Estamos de celebración, profundamente sentida y gozosamente esperada. Nada menos que un «cumplesiglo» es lo que nos mueve a tanta alegría agradecida. Hace ya cien años que nuestra querida Santina, la Virgen de Covadonga, recibió oficialmente la coronación. Sabemos que una corona sobre la cabeza siempre ha sido signo de distinción, de nobleza reconocida y compromiso por parte de quien la llevaba con dignidad responsable. Hemos visto a través de la historia tantas coronaciones de hombres y mujeres que nos mostraban así su realeza y sellaban la entrega que les implicaba ser coronados para bien de un pueblo y no simplemente como imparable sucesión de una dinastía.

Hay una coronación atípica que ha traspasado el curso de los siglos por lo mucho que significó y el alto precio que tuvo: la coronación de espinas del Señor Jesús, nuestro Redentor. Era símbolo de una realeza, la más real de todas ellas, que sin embargo sólo se comprendía desde el servicio más humilde, desde la entrega más verdadera, desde la obediencia más increíble que se tornó en la más fecunda y sincera.

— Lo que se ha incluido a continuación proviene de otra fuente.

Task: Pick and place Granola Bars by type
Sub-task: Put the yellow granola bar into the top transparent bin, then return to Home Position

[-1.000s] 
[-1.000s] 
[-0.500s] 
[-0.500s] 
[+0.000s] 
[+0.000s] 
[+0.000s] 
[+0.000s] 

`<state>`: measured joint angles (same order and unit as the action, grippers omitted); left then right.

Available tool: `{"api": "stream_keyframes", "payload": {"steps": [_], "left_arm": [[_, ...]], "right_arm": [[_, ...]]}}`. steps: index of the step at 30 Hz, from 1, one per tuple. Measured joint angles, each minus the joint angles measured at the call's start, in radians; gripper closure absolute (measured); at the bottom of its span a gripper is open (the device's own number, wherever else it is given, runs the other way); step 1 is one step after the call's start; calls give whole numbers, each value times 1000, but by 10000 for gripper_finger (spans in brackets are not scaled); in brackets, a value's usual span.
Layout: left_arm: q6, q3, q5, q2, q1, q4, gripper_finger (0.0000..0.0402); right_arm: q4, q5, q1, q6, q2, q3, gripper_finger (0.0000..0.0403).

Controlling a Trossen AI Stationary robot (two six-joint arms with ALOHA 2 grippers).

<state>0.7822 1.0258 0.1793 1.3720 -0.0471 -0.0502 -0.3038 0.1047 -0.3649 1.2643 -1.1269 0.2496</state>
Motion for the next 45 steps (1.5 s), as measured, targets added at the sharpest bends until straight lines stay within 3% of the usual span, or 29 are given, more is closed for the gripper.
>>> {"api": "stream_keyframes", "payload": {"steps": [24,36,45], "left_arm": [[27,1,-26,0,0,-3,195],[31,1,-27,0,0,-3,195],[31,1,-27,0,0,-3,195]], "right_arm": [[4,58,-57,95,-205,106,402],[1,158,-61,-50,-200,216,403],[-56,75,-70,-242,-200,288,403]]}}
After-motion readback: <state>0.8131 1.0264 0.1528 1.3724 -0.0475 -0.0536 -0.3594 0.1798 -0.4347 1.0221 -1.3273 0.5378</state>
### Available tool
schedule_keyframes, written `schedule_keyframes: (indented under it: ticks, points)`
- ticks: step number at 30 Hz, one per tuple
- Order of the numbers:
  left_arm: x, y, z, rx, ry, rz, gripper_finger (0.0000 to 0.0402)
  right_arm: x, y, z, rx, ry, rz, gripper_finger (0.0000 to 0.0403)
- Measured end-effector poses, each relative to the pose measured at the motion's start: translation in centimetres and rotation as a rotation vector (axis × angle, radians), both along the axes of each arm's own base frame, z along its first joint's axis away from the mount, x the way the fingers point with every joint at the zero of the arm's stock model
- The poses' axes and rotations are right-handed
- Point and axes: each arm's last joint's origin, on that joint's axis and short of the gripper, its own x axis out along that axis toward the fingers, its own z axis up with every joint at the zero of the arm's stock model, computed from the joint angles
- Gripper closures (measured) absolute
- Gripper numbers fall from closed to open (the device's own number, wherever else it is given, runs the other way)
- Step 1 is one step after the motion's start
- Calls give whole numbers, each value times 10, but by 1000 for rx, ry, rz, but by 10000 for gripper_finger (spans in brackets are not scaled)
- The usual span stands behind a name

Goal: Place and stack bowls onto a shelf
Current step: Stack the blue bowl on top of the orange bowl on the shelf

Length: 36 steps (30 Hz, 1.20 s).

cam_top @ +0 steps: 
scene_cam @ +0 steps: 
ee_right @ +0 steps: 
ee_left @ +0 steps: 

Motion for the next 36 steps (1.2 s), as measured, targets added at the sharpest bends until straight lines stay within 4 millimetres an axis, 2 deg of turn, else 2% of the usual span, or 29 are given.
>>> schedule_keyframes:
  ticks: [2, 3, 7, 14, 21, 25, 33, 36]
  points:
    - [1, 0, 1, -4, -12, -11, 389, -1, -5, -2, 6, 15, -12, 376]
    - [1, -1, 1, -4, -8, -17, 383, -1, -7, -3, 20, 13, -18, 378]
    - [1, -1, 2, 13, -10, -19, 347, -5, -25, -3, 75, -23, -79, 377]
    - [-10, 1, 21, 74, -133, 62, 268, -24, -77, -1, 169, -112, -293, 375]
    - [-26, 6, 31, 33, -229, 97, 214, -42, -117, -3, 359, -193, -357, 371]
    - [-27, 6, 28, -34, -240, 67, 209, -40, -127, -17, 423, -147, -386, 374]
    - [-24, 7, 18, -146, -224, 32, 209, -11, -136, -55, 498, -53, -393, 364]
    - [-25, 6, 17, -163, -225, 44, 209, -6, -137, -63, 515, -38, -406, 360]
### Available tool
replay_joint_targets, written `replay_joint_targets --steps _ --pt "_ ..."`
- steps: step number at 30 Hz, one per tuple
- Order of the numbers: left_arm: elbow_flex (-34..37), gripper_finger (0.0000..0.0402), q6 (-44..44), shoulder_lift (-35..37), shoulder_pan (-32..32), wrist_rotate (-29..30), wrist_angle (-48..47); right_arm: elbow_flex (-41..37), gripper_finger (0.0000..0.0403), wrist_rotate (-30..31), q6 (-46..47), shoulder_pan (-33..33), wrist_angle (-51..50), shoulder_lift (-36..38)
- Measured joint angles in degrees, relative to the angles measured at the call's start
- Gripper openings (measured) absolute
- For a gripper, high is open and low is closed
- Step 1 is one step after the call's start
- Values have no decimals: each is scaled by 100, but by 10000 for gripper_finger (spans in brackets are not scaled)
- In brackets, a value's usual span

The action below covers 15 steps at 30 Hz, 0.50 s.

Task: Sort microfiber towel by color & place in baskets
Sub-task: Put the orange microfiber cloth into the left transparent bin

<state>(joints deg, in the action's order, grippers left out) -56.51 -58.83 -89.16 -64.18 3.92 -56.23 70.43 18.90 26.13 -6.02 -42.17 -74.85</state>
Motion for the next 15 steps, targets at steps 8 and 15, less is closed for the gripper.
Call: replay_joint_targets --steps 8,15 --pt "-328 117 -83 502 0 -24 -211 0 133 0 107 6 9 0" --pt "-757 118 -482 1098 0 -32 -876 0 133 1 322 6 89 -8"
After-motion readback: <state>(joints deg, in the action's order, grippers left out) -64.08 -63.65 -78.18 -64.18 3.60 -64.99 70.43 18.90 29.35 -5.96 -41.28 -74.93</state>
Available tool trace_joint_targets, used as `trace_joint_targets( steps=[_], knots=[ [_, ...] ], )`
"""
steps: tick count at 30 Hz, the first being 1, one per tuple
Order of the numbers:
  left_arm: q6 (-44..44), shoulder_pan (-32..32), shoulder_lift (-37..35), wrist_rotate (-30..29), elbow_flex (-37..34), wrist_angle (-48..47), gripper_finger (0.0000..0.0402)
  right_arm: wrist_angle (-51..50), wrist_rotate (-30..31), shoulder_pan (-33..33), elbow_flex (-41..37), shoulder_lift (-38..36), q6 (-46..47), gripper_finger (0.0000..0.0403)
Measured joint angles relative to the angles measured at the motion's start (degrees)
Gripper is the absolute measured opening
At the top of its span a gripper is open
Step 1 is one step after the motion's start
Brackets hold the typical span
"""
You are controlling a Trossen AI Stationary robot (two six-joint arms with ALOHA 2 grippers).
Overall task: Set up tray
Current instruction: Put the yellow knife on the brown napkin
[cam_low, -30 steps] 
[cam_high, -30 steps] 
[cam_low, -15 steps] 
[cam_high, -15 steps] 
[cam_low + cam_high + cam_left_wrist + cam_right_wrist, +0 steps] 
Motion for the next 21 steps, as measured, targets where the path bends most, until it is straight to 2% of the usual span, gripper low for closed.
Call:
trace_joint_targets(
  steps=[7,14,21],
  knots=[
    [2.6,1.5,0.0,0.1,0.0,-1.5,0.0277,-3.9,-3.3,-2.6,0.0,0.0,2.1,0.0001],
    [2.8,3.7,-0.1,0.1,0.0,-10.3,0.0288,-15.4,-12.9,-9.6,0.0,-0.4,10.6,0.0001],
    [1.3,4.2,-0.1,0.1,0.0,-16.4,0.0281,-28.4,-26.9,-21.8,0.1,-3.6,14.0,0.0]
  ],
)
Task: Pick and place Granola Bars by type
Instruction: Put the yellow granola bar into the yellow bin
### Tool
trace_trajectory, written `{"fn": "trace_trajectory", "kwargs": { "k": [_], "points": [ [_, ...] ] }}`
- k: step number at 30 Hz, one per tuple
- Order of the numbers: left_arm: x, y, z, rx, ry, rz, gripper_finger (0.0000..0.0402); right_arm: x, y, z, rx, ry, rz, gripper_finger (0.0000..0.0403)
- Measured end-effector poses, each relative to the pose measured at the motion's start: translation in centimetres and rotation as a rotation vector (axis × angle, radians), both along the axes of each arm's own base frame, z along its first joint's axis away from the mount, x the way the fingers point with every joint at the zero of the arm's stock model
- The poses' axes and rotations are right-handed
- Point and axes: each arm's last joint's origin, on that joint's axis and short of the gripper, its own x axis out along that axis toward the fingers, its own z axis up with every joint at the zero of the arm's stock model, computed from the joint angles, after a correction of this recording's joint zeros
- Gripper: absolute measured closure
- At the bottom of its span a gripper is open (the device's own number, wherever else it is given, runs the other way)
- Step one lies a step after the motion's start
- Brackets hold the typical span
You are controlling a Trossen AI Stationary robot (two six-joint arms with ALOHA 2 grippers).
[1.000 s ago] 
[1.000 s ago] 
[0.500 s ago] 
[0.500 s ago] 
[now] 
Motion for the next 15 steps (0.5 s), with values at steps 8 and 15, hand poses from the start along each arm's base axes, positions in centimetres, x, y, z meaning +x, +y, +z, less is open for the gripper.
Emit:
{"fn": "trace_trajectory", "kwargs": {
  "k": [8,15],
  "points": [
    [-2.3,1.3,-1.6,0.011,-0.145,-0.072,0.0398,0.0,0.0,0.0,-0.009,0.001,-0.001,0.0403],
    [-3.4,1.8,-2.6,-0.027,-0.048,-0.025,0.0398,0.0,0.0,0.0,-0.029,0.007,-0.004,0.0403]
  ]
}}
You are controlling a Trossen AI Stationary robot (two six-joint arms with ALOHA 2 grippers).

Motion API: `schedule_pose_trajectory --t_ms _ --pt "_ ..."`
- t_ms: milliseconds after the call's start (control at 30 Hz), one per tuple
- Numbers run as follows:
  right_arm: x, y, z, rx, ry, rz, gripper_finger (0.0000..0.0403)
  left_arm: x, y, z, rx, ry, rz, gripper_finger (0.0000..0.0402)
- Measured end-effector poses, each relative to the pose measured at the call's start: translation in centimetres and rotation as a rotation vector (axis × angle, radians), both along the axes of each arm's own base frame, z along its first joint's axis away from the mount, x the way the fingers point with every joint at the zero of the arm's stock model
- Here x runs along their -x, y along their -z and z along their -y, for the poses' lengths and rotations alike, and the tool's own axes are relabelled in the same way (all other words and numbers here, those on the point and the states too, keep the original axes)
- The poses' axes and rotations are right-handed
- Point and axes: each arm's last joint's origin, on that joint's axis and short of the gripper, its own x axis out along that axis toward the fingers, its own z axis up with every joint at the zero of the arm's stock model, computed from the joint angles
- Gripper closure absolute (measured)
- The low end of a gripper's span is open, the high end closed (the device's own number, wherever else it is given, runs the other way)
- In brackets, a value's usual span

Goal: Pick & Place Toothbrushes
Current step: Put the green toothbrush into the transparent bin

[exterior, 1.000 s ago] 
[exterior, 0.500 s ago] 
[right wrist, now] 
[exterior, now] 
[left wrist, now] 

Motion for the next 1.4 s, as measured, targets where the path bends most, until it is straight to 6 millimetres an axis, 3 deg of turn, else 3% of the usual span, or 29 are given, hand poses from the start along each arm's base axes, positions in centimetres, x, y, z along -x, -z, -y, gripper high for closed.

Junto a esta coronación de Jesús, la Biblia nos relata otra al final de sus páginas y que tiene a María como protagonista. Allí leemos: «Un gran signo apareció en el cielo: una mujer vestida del sol, y la luna bajo sus pies y una corona de doce estrellas sobre su cabeza» (Apoc 12, 1). Es la antesala de lo que a continuación relatará este libro del Apocalipsis sobre la batalla que en la historia se da entre el bien y el mal, entre lo que Dios propone y lo que el maligno quiere arrebatar. En esta encrucijada aparece María coronada de esas doce estrellas para darnos a su Hijo que será quien nos permitirá salir victoriosos de las insidias y zancadillas tentadoras del diablo.

María coronada como reina de nuestro bien y de nuestra paz. No es una extraña y pagada princesa de un cuento de hadas lejano que nada tiene que ver con nuestras lágrimas y nuestras sonrisas, nuestros mejores sueños o nuestras más temidas pesadillas, sino que tal realeza así coronada está a favor de la vida y del destino al que nos ha llamado el Señor para nuestra humilde felicidad y eterna dicha.

Son ya cien años, los que caben en un siglo, para reconocer cómo Nuestra Señora ejerce su maternidad hacia nosotros sus hijos, acompañándonos de tantos modos en los mil vericuetos en el que una buena madre siempre nos acompaña. Por eso Ella es la Virgen bendita en su santa Cueva de Covadonga, que por su mediación llegamos a quien nos alumbró con el sí de su “fiat”, su “hágase en mí según tu palabra”, que le dijo al arcángel Gabriel al proponerle nada menos ser la Madre del Mesías.

Subimos tantas veces a ese rincón querido, verdadero corazón espiritual de Asturias, y allí vertemos nuestras plegarias que dan gracias por tantas cosas o que para tantas cosas piden gracia. Le pedimos a la Reina y Madre con un avemaría que ruegue “por nosotros, pecadores, ahora y en la hora de nuestra muerte”. Y Ella ruega, y nos dice dónde está el camino de vuelta tras los desvaríos que zarandean nuestra vida humilde y vulnerable, esa que tiene mi nombre, mi edad y la circunstancia que la domicilia.

Todo un programa de celebraciones, peregrinaciones, eventos culturales, proyecciones misioneras y compromisos sociales están previstos para este año de gracia. Le pedimos a la Virgen de Covadonga, que vuelva a nosotros su mirada en este año especial de un siglo de piedad popular, gozosos por esta efeméride que pone ilusión revitalizadora en nuestra vida diocesana y personal. La coronación sea nuestro humilde homenaje a quien deseamos sea la reina de nuestras montañas y de nuestras vidas.